» **Directions for this task**: Note each line in the data holding the string "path" and report it.

» **Given records**:
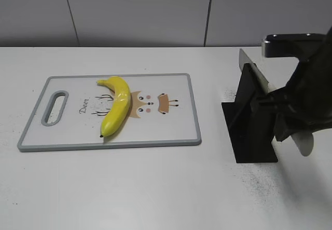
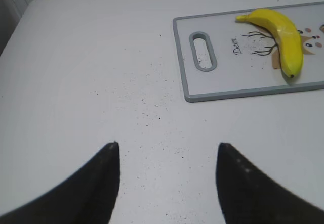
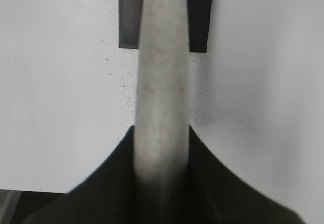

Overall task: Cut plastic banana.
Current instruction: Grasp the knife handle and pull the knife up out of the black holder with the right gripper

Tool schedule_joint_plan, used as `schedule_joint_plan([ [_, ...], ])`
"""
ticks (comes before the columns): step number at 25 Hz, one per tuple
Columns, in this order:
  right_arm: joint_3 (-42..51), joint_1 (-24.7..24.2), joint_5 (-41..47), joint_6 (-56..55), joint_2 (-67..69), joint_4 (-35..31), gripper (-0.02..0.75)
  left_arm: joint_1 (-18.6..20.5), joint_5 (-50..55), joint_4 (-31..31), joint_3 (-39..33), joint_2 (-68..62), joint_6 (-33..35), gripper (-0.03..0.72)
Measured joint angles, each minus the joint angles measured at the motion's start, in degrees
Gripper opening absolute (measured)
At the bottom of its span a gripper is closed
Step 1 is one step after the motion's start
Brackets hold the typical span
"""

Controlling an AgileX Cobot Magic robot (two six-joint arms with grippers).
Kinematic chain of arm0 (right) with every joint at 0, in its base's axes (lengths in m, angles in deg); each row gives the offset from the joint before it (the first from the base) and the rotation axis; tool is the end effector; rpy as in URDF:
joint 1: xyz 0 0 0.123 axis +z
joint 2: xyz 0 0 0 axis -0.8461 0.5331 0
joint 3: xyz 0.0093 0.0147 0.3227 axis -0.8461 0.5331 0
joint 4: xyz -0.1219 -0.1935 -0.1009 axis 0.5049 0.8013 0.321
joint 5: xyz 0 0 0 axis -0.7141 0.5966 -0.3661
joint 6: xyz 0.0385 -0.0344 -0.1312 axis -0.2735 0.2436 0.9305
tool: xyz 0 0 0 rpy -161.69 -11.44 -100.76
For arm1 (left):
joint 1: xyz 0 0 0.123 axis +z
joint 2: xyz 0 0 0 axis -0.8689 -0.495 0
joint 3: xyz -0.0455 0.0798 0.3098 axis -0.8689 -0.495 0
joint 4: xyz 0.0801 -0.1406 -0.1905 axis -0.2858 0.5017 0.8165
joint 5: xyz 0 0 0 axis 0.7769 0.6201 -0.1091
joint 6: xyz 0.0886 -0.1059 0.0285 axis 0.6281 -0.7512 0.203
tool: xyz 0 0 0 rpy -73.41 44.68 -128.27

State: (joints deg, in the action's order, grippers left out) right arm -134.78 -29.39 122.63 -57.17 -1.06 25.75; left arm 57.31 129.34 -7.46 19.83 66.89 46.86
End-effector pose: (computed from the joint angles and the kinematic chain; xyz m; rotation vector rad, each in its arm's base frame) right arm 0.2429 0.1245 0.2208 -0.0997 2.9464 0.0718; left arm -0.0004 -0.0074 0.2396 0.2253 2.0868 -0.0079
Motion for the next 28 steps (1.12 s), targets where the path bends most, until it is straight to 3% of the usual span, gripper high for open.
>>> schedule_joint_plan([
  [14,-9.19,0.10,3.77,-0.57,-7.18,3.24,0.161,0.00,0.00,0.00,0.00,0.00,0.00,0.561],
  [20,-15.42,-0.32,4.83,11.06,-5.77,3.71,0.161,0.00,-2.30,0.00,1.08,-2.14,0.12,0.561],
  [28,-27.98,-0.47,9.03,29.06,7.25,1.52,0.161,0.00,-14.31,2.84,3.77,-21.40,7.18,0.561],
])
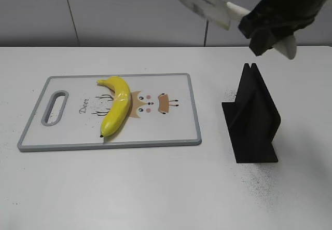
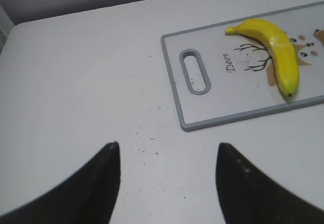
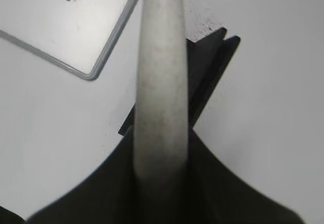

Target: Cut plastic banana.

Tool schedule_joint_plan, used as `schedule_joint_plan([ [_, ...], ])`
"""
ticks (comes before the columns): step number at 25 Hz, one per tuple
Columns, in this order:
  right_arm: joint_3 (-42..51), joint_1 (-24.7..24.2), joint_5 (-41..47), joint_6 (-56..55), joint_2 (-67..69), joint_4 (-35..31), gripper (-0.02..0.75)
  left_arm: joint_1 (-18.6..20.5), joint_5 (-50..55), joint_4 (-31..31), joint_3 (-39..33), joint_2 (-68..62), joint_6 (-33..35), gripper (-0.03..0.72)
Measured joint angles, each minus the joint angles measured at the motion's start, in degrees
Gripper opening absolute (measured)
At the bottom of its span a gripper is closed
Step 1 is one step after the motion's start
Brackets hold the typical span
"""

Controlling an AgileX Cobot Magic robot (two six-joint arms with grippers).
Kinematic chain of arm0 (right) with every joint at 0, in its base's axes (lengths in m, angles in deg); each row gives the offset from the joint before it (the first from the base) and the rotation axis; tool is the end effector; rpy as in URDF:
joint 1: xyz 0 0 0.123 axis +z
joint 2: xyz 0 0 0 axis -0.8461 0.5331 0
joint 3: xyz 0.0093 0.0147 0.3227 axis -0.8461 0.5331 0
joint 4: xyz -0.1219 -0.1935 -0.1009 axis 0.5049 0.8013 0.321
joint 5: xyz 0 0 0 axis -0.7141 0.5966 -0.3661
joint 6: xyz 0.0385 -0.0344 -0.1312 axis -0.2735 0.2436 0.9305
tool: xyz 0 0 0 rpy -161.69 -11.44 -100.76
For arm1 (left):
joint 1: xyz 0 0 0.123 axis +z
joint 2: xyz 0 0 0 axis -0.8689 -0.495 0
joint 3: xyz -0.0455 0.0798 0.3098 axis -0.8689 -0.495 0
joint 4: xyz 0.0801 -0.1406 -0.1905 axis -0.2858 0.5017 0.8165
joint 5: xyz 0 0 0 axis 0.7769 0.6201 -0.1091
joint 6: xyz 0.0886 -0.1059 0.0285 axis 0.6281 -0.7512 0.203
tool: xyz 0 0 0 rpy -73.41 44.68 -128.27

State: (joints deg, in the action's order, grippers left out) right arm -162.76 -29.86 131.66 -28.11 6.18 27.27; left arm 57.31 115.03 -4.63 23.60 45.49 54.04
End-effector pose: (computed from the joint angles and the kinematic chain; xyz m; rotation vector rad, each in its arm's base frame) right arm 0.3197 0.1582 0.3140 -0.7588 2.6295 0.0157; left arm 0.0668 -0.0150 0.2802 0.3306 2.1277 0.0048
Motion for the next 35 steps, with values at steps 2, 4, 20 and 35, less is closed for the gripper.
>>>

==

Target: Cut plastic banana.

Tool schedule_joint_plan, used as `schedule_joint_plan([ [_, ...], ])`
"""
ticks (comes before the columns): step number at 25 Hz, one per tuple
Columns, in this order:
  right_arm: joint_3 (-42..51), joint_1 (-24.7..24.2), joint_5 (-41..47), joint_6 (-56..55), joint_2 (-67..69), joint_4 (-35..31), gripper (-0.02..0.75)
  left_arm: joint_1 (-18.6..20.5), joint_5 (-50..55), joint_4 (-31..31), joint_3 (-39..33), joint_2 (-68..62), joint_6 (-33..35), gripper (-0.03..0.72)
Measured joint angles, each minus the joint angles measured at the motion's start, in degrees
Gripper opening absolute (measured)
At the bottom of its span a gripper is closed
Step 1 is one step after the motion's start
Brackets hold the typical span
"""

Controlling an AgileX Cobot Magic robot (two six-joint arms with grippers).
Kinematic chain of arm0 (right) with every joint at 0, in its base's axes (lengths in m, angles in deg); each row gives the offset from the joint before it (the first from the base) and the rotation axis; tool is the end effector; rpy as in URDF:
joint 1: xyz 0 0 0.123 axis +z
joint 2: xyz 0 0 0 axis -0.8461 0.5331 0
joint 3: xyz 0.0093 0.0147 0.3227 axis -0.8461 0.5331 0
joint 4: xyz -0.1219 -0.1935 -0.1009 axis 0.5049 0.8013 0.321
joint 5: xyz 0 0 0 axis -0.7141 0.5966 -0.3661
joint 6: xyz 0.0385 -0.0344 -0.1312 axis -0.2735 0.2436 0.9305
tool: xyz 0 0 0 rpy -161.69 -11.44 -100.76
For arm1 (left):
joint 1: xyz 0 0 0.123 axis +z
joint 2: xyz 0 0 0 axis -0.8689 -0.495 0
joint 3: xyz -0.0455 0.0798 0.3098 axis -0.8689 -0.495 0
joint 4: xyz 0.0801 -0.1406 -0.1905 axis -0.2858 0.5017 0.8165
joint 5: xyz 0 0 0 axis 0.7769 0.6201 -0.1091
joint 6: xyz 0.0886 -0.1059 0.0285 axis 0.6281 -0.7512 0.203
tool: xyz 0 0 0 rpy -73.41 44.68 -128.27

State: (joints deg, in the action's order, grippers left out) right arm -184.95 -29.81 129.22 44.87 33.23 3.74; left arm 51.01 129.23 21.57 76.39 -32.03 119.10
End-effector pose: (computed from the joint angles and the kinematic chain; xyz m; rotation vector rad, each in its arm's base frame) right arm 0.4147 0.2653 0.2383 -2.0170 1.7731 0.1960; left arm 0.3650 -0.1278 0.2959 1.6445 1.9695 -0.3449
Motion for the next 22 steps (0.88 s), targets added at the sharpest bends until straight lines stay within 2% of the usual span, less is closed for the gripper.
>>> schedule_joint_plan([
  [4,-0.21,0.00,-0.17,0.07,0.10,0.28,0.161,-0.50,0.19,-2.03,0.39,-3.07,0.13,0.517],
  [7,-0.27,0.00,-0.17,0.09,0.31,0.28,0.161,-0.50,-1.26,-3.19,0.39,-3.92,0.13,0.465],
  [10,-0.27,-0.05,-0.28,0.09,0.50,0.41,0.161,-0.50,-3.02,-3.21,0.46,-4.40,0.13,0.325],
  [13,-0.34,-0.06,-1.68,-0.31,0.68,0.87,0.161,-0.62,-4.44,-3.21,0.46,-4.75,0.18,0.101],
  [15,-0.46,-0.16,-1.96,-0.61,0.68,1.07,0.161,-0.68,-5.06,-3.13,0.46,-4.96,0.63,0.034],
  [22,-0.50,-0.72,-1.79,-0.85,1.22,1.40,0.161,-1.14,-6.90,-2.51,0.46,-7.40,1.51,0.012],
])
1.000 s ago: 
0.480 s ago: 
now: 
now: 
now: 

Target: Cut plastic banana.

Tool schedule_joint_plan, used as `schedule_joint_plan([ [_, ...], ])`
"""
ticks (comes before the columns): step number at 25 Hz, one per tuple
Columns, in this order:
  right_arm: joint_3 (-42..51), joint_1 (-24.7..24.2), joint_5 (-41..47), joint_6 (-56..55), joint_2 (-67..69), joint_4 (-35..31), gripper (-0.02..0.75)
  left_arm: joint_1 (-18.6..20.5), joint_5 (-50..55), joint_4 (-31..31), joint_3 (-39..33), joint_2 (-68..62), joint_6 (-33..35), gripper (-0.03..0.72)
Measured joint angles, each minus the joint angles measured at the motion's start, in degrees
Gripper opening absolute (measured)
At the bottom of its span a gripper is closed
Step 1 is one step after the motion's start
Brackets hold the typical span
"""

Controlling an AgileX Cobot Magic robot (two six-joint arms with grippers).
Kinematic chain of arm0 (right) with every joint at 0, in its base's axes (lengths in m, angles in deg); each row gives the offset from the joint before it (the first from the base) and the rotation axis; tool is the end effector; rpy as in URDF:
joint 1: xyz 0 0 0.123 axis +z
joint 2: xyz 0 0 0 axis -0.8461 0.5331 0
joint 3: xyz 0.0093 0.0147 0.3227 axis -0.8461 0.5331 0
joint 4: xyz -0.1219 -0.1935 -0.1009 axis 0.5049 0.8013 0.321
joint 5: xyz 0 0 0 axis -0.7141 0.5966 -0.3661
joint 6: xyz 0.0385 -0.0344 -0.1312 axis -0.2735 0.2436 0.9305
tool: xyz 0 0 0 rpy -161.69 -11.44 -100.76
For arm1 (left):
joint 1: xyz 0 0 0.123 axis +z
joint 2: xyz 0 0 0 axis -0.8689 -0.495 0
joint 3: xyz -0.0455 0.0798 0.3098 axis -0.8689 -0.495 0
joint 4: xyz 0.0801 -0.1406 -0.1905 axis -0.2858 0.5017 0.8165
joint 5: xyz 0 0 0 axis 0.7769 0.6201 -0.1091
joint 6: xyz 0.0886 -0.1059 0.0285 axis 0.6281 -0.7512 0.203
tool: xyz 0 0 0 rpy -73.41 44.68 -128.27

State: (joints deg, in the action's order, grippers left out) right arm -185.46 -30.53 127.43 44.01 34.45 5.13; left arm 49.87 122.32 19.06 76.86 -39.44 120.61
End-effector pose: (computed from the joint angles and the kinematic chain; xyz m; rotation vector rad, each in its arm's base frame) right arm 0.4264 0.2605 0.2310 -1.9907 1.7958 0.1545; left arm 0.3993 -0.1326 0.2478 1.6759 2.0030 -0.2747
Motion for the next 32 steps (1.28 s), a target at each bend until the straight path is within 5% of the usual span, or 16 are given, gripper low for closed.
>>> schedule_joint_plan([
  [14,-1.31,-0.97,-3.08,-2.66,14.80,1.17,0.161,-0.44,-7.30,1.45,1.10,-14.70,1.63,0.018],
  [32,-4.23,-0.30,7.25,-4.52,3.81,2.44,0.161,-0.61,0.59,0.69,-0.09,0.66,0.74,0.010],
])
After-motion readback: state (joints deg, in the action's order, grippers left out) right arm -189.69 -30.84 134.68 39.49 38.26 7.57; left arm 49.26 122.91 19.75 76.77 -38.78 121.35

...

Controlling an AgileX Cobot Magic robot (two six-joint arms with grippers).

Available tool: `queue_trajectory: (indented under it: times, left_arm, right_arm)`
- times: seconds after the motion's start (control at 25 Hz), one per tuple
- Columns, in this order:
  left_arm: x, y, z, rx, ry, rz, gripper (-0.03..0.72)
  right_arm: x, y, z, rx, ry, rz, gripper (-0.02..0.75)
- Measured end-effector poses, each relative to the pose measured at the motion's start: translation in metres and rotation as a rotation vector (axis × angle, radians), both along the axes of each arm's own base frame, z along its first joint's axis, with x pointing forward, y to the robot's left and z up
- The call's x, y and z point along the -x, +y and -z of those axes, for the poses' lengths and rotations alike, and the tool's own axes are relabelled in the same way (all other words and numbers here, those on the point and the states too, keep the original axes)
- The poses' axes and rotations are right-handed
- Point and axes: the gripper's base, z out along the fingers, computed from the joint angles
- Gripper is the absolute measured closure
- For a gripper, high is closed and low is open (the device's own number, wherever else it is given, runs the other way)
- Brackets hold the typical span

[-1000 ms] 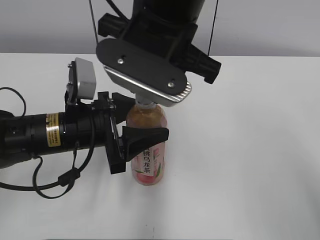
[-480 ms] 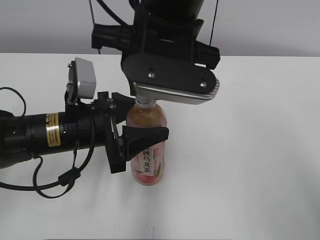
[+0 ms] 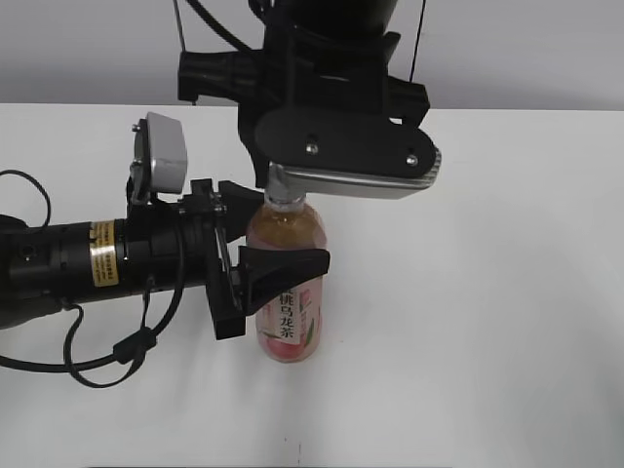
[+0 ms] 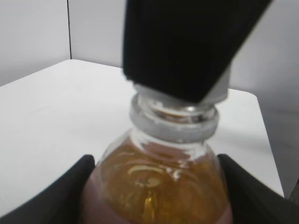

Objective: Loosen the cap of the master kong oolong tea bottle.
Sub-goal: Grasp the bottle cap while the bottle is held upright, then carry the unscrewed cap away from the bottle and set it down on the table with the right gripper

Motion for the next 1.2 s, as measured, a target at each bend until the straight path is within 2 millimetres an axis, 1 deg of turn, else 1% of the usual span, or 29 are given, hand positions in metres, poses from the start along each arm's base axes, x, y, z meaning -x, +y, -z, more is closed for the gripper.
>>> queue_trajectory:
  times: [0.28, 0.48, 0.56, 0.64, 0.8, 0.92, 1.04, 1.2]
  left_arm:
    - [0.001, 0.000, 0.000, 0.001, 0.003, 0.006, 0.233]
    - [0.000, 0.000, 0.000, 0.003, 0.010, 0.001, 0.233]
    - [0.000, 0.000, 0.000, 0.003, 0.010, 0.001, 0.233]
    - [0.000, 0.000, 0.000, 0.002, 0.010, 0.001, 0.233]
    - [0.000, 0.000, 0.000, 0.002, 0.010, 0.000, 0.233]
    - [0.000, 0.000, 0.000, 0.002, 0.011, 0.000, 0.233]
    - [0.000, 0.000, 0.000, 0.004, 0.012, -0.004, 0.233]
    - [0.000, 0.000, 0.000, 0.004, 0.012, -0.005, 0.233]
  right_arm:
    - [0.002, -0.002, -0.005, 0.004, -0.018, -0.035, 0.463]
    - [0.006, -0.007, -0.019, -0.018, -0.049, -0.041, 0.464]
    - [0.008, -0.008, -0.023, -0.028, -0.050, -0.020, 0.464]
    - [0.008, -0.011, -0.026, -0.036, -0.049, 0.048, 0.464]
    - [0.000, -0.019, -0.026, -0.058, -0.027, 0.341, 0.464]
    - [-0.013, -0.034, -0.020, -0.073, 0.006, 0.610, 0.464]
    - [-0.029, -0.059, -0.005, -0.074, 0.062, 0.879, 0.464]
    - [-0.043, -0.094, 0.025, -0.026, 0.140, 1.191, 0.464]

» **Response box**:
Motion for the next 28 steps (1.12 s), targets where the path bends most, until it is straight to 3% of the usual span, gripper high for open.
Motion for the next 32 steps (1.28 s), a target at each bend until the straight path is within 5% of the usual span, or 16 are given, gripper low for closed.
Motion for the next 1.2 s, as measured, a target at each bend until the straight path is within 2 millimetres an axis, 1 deg of turn, else 1% of the usual span, or 29 are given, hand positions in metres, poses from the start along each arm's base axes, x, y, z meaning -x, +y, -z, more is closed for the gripper.

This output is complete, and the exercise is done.